## WHAT YOU ARE ASKED TO DO
Search the material for the string "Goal" and copy each line where it occurs.

## RECORDED DATA
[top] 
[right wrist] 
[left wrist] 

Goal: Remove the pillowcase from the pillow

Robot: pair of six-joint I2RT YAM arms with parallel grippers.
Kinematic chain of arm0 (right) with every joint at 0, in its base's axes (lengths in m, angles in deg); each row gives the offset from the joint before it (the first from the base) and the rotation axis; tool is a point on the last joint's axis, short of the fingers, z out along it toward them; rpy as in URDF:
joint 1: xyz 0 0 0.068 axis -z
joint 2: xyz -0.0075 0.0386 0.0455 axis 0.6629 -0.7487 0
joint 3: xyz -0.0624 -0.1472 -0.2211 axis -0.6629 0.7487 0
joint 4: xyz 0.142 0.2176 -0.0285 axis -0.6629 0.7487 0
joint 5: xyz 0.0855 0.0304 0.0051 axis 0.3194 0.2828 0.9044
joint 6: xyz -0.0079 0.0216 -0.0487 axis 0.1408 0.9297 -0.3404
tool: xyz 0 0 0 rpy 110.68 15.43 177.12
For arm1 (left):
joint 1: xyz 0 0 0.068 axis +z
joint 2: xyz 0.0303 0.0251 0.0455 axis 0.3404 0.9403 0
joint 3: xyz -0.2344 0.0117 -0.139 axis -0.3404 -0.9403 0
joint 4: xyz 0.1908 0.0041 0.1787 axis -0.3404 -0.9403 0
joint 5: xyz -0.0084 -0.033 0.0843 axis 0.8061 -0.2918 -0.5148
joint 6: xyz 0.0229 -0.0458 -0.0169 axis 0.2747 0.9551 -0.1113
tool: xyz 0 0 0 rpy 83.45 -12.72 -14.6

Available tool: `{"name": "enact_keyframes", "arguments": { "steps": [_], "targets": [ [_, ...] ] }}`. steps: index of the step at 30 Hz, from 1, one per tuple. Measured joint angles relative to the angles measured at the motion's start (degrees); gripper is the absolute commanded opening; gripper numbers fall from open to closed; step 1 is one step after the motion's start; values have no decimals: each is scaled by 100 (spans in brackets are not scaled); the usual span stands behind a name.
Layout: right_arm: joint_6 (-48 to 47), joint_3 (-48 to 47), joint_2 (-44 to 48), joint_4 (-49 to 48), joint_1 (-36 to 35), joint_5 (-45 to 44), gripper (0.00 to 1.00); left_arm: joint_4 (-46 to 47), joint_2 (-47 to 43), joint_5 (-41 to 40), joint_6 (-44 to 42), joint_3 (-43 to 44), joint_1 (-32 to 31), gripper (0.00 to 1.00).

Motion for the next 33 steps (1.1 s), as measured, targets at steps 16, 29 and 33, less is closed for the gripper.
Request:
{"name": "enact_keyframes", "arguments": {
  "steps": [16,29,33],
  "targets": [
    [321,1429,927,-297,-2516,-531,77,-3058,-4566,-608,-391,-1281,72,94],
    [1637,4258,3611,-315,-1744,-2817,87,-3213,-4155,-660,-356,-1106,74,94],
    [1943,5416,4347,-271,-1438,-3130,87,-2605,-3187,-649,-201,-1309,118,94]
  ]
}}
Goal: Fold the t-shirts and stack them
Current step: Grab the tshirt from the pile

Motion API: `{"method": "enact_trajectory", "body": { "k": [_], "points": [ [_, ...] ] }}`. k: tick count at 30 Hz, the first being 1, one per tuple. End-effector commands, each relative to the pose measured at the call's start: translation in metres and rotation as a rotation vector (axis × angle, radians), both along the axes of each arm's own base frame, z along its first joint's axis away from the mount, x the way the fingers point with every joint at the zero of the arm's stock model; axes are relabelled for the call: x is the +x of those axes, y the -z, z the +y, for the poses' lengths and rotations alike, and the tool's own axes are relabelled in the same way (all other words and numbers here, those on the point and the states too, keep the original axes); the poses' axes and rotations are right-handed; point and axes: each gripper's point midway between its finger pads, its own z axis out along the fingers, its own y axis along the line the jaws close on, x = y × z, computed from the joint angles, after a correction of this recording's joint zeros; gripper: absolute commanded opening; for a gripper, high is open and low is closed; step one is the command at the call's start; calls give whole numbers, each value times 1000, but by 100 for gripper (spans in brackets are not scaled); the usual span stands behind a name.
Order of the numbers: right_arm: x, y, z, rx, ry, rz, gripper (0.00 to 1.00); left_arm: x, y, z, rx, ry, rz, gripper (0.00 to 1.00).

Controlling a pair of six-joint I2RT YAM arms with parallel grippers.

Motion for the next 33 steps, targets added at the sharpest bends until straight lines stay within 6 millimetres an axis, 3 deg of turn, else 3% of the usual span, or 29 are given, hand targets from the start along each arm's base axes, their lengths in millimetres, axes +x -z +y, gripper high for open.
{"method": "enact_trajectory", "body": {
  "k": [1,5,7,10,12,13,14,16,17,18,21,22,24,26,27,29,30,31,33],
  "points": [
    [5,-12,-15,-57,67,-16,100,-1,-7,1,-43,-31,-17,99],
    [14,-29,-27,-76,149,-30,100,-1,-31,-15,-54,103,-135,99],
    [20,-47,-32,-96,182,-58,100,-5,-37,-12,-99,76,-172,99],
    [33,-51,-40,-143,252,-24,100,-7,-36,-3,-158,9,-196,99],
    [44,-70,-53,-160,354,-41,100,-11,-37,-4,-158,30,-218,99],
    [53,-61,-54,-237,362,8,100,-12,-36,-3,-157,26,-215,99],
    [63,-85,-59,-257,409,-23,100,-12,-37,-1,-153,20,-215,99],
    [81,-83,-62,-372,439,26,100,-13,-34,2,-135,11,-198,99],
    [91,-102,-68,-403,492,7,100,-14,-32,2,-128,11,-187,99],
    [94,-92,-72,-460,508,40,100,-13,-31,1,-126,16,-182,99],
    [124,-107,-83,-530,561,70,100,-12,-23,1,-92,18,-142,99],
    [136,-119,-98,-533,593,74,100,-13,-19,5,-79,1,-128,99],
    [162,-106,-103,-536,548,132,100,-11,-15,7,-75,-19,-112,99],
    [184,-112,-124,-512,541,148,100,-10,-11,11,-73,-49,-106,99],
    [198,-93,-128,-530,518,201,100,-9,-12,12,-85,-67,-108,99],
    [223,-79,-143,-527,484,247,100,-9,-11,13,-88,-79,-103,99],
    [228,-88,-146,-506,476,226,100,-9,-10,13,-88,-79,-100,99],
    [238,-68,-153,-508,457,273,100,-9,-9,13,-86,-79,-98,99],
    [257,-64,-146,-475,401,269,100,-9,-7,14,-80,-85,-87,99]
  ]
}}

## RESPONSE
Goal: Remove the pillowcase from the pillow
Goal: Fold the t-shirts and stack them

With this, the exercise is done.